Going line by line through the entries below, count those that contain "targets". Give the number by itself.

━━━

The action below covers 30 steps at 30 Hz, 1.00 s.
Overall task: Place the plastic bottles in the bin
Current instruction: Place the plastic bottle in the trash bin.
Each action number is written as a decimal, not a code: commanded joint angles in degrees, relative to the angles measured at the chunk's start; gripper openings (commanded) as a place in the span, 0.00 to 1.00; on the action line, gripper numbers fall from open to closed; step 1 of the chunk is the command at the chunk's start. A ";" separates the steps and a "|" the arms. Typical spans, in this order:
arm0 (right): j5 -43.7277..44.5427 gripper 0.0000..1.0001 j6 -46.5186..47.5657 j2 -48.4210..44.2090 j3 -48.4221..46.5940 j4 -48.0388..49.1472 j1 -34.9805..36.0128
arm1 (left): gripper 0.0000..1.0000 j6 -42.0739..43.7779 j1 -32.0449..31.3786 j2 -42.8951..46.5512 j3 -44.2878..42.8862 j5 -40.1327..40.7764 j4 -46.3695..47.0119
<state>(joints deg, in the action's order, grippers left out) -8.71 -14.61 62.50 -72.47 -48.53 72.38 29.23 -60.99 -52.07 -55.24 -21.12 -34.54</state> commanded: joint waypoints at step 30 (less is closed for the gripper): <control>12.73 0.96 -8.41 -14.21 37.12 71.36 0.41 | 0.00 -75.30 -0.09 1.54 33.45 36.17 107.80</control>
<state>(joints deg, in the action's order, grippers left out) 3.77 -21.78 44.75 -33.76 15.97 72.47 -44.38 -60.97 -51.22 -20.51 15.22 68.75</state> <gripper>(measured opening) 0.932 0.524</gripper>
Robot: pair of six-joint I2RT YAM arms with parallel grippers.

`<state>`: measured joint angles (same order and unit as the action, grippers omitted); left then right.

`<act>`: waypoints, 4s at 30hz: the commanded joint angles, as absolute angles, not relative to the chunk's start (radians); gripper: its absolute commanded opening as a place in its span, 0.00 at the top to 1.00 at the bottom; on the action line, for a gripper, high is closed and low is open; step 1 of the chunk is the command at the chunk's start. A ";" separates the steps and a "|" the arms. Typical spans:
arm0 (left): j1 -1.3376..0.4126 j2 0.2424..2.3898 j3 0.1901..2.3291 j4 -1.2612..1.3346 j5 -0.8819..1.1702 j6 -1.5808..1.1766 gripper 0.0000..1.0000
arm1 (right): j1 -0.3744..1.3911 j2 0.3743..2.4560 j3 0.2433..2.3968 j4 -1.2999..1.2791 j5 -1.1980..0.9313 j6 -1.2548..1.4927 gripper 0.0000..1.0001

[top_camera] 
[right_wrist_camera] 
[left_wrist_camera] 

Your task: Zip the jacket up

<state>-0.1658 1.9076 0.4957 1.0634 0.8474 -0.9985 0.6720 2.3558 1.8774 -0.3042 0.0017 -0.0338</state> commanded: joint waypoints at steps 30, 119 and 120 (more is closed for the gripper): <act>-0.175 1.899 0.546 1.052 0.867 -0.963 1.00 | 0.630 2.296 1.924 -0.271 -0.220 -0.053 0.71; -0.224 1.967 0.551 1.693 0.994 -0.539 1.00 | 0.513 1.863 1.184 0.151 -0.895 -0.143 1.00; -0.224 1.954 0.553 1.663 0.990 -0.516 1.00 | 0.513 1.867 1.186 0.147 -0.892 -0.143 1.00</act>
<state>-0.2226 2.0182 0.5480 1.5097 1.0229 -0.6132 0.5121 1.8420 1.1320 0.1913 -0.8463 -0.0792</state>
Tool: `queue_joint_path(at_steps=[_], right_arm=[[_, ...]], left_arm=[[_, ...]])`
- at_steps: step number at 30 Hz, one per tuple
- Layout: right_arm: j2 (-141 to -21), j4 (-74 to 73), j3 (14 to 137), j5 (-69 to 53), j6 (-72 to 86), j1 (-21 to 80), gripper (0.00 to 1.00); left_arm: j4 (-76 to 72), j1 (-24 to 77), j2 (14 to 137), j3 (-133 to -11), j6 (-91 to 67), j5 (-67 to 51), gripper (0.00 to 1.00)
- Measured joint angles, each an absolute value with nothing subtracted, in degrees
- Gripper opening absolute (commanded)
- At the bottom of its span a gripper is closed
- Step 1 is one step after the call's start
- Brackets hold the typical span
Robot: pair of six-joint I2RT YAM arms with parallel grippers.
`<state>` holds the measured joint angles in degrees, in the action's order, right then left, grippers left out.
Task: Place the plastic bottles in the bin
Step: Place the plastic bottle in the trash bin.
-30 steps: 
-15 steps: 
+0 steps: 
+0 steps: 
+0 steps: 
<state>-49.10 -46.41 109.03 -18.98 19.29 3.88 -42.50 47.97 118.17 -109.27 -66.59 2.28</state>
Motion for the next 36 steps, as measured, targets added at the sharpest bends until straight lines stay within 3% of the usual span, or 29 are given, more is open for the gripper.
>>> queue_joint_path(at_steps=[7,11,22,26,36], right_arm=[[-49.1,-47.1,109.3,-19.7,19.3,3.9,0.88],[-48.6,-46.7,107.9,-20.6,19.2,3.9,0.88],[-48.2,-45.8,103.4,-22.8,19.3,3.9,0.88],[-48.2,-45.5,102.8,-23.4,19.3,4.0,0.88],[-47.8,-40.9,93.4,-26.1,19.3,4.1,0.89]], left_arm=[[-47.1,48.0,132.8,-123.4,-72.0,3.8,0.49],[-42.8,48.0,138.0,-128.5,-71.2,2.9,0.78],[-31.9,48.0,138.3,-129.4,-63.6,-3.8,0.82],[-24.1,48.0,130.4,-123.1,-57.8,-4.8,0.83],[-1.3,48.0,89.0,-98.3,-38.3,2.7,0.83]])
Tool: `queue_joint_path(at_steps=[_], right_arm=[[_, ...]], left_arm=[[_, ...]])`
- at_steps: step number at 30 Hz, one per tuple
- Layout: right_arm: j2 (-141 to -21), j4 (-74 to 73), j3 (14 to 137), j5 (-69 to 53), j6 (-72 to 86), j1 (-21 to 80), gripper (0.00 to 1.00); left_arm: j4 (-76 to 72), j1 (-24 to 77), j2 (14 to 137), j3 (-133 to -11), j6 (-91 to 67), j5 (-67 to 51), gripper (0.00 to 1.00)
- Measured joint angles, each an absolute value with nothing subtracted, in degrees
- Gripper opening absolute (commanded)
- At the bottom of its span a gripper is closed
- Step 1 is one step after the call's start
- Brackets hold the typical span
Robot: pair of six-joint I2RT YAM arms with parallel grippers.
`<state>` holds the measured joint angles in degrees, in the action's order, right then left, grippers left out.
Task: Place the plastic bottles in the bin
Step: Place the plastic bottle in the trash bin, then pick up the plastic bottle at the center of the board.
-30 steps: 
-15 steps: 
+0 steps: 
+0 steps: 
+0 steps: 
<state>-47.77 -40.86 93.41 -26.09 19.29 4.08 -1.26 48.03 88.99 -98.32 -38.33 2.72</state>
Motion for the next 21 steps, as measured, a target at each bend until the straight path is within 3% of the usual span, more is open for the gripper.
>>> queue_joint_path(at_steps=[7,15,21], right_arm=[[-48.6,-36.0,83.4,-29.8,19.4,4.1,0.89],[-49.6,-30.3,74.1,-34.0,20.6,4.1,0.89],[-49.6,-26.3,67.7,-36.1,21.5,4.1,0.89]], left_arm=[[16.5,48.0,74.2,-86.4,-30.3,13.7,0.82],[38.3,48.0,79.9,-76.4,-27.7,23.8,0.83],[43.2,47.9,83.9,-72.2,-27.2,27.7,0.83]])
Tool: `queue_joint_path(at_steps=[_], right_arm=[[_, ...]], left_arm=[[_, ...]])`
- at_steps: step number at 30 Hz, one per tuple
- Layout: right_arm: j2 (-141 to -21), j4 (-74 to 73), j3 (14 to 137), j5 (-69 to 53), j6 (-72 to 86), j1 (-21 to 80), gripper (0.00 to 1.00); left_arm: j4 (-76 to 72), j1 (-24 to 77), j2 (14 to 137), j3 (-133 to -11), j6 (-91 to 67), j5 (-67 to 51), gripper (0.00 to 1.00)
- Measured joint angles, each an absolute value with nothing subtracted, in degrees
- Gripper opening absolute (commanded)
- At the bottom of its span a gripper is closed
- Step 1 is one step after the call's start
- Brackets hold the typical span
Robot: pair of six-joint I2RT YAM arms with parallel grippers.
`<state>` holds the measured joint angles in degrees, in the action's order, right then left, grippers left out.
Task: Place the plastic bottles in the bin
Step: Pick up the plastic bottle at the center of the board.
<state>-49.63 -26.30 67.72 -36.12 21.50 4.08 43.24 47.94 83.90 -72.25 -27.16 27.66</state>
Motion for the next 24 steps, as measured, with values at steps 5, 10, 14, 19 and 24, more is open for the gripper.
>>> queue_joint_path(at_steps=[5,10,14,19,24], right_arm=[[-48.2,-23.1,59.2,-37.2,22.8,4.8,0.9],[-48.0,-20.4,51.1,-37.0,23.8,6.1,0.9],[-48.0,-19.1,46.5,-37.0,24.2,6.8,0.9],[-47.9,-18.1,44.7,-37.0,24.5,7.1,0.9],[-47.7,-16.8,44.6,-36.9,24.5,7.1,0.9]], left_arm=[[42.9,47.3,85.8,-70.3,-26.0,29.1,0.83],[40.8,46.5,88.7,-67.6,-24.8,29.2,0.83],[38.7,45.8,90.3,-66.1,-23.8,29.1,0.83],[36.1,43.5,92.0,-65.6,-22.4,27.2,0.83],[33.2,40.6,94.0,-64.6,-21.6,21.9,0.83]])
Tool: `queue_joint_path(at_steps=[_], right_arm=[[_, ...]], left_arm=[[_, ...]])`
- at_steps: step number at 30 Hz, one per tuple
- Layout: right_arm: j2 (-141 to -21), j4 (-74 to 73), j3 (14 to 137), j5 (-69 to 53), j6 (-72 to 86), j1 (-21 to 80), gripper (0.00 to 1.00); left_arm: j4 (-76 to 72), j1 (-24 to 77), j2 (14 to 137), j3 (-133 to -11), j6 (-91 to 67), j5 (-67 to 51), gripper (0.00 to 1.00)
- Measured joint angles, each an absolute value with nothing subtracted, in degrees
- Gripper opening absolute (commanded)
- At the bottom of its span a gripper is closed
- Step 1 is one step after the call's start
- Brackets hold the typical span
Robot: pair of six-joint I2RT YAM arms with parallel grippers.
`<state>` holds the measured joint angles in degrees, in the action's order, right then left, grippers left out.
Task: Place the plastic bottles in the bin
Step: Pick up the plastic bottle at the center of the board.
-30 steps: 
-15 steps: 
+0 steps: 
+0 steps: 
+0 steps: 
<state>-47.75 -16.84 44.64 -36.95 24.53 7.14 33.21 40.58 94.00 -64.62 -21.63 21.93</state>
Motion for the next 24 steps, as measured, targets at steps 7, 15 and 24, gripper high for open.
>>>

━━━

Response for this exercise: 2